New Entrants in Field of Nontraded REITs

Both Rodin Global Property Trust and Blackstone Real Estate Income Trust are entering the nonlisted REIT sector while it is experiencing substantial headwinds, facing criticism for high fees, vague disclosures, and low returns. But efforts toward transparency are boosting their popularity with investors. Plus, interest rate survey data from Trepp.

This article is republished with permission from REITCafe.

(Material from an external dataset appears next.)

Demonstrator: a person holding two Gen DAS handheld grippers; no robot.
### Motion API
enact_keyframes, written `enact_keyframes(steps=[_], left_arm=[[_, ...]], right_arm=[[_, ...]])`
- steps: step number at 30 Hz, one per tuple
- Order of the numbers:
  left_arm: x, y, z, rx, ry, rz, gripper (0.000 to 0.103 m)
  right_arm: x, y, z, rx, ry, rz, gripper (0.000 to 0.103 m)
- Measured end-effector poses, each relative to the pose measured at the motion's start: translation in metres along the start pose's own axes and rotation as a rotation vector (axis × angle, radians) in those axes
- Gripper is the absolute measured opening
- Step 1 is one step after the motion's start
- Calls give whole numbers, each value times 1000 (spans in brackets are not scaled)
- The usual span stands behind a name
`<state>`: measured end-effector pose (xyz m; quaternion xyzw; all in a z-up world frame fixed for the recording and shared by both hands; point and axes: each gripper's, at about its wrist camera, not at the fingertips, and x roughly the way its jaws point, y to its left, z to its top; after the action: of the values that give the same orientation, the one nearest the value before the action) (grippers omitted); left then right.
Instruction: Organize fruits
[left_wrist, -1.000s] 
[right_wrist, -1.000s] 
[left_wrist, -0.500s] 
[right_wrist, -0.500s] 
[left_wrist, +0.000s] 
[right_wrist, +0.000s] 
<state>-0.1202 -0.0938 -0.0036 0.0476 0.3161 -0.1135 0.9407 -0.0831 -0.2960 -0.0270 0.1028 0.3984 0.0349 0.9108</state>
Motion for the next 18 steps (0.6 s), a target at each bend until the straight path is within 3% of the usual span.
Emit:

According to The DI Wire, Cantor Fitzgerald is launching a $1 billion nontraded real estate investment trust (REIT) called Rodin Global Property Trust Inc. Rodin intends to focus investments to single-tenant, net-leased commercial properties located in the United States, the United Kingdom, and other European countries. The firm is offering three classes of common stock: class A, class T, and class I shares. The Blackstone Group also launched its first nontraded REIT, Blackstone Real Estate Income Trust, back in August. The Wall Street Journal reports that Blackstone is working to improve the traditional model and will roll out four classes of shares, each with a different fee structure. Both REITs have a minimum permitted investment requirement of $2,500.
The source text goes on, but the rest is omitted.